Les négociations concernant la loi américaine CLARITY, un vaste projet de loi sur la structure du marché des actifs numériques, sont entrées dans leur phase finale, les analystes de JPMorgan indiquant que le nombre de points litigieux est passé de plus d'une douzaine à seulement deux ou trois questions fondamentales centrées sur les récompenses des stablecoins et la surveillance réglementaire.
Les discussions, qui se déroulent à Washington avant le cycle de mi-mandat de 2026, visent à intégrer un cadre fédéral durable pour les stablecoins et les marchés crypto plus larges à la loi GENIUS de l'année dernière, la première loi américaine à autoriser les stablecoins de paiement adossés au dollar.
Dans une note de recherche récente, JPMorgan a soutenu que l'adoption de la loi CLARITY pourrait devenir un catalyseur positif clé pour les marchés des actifs numériques au second semestre 2026 en réglant enfin le partage de juridiction entre la Securities and Exchange Commission et la Commodity Futures Trading Commission.
La bataille politique s'est concentrée sur l'ampleur de l'interdiction par le Congrès du rendement sur les soldes de stablecoins, une caractéristique devenue un moteur de revenus majeur pour les plateformes d'échange et les fournisseurs de portefeuilles.
Selon FinTech Weekly, le dernier projet de loi du Sénat « interdit le rendement passif sur les soldes de stablecoins » mais autorise « les récompenses basées sur l'activité liées aux programmes de fidélité, aux promotions, aux abonnements, aux transactions, aux paiements et à l'utilisation de la plateforme », la SEC, la CFTC et le Trésor ayant douze mois pour définir les limites précises et les règles anti-évasion.
Paul Grewal, directeur juridique de Coinbase, a déclaré à Fox Business que les négociateurs sont « très proches d'un accord » sur la formulation concernant le rendement et a indiqué qu'il s'attend à ce que le projet de loi progresse vers un examen et une approbation par la commission bancaire du Sénat, puis un vote en plénière après la pause parlementaire.
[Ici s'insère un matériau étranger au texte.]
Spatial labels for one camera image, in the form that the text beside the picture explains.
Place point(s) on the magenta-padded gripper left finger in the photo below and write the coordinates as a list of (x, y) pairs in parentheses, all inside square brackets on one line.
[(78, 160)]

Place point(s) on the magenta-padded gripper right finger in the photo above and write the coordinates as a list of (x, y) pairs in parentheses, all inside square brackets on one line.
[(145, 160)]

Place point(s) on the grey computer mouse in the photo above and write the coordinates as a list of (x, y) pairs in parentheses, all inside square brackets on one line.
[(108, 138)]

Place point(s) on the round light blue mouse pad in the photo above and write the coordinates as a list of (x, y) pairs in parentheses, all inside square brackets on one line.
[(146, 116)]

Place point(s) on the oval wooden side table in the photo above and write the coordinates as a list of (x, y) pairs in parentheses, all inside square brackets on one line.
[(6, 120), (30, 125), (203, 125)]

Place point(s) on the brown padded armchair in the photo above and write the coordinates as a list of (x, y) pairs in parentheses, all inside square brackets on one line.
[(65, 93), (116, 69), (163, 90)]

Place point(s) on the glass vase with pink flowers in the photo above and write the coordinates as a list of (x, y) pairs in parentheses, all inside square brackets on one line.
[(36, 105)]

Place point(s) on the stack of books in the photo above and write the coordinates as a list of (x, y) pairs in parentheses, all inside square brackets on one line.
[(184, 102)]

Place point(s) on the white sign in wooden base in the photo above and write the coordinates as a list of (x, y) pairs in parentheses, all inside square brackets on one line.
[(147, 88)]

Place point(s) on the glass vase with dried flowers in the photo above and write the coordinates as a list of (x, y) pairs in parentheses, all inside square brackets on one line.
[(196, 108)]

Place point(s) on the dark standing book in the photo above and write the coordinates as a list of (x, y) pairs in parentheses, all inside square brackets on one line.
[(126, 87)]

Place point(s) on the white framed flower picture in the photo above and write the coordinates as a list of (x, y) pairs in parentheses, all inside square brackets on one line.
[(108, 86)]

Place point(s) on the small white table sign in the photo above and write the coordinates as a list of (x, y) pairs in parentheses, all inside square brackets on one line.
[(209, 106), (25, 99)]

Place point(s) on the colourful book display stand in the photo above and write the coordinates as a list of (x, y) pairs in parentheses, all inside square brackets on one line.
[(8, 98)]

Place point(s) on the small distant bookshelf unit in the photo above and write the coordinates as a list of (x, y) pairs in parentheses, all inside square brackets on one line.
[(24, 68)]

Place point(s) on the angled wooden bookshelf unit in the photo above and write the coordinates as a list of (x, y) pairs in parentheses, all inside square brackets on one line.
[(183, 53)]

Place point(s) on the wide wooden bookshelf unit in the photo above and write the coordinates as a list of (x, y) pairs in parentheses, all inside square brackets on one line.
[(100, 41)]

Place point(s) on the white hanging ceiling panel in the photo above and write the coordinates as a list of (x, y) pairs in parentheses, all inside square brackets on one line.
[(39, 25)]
Les banques, menées publiquement par JPMorgan, ont pressé les législateurs de s'assurer que les produits stablecoins offrant un rendement soient soumis à une surveillance de niveau bancaire afin d'éviter ce qu'elles décrivent comme un arbitrage réglementaire par rapport aux dépôts traditionnels.
Lors de la conférence téléphonique sur les résultats du premier trimestre de JPMorgan cette semaine, le directeur financier Jeremy Barnum a averti que les stablecoins porteurs de rendement risquent de devenir « un outil d'arbitrage réglementaire à moins qu'ils ne soient soumis aux mêmes normes strictes de surveillance et de protection des consommateurs que les dépôts bancaires traditionnels », des remarques qui s'inscrivent directement au cœur des négociations sur la loi CLARITY.
La Maison Blanche a tenté de négocier un compromis en établissant une distinction entre le « rendement dormant » pour la simple détention d'un jeton et les récompenses liées aux transactions, une proposition récente décrite par Stewart Will, analyste chez BVNK, comme une tentative « d'empêcher une fuite massive des dépôts des banques traditionnelles vers les actifs numériques à haut rendement » tout en permettant aux stablecoins de fonctionner comme une couche de règlement à faible décote.
Pour les émetteurs tels que l'USD Coin, qui s'échange actuellement autour de 0,9998 $ avec une capitalisation boursière estimée à environ 78,6 milliards de dollars, la forme finale de la loi déterminera dans quelle mesure les plateformes pourront superposer des incitations aux soldes de base adossés au dollar sans déclencher les règles sur les valeurs mobilières ou bancaires.
Le projet de loi CLARITY interagit également avec la loi GENIUS, promulguée en 2025 pour exiger que les principaux stablecoins de paiement soient garantis à un pour un par des liquidités ou des bons du Trésor à court terme et qu'ils obtiennent une licence fédérale ou d'État en tant qu'émetteur de stablecoin de paiement autorisé.
Les analystes politiques de Brookings affirment que les stablecoins de paiement réglementés par la loi GENIUS se situent dans une catégorie distincte, en dehors des valeurs mobilières et des dépôts bancaires traditionnels, laissant à la loi CLARITY le soin de décider comment ces instruments s'intégreront aux marchés des capitaux, aux protocoles DeFi et à la monnaie bancaire tokenisée, tels que les projets de jetons de dépôt de JPMorgan.
Alors que les sénateurs s'empressent de finaliser le texte avant que la politique électorale ne se durcisse, JPMorgan a présenté l'approbation de la loi CLARITY d'ici mi-2026 comme un « catalyseur positif clé » qui pourrait débloquer la participation institutionnelle dans la crypto une fois que les règles des stablecoins, les limites de rendement et les mandats des agences seront finalement établis.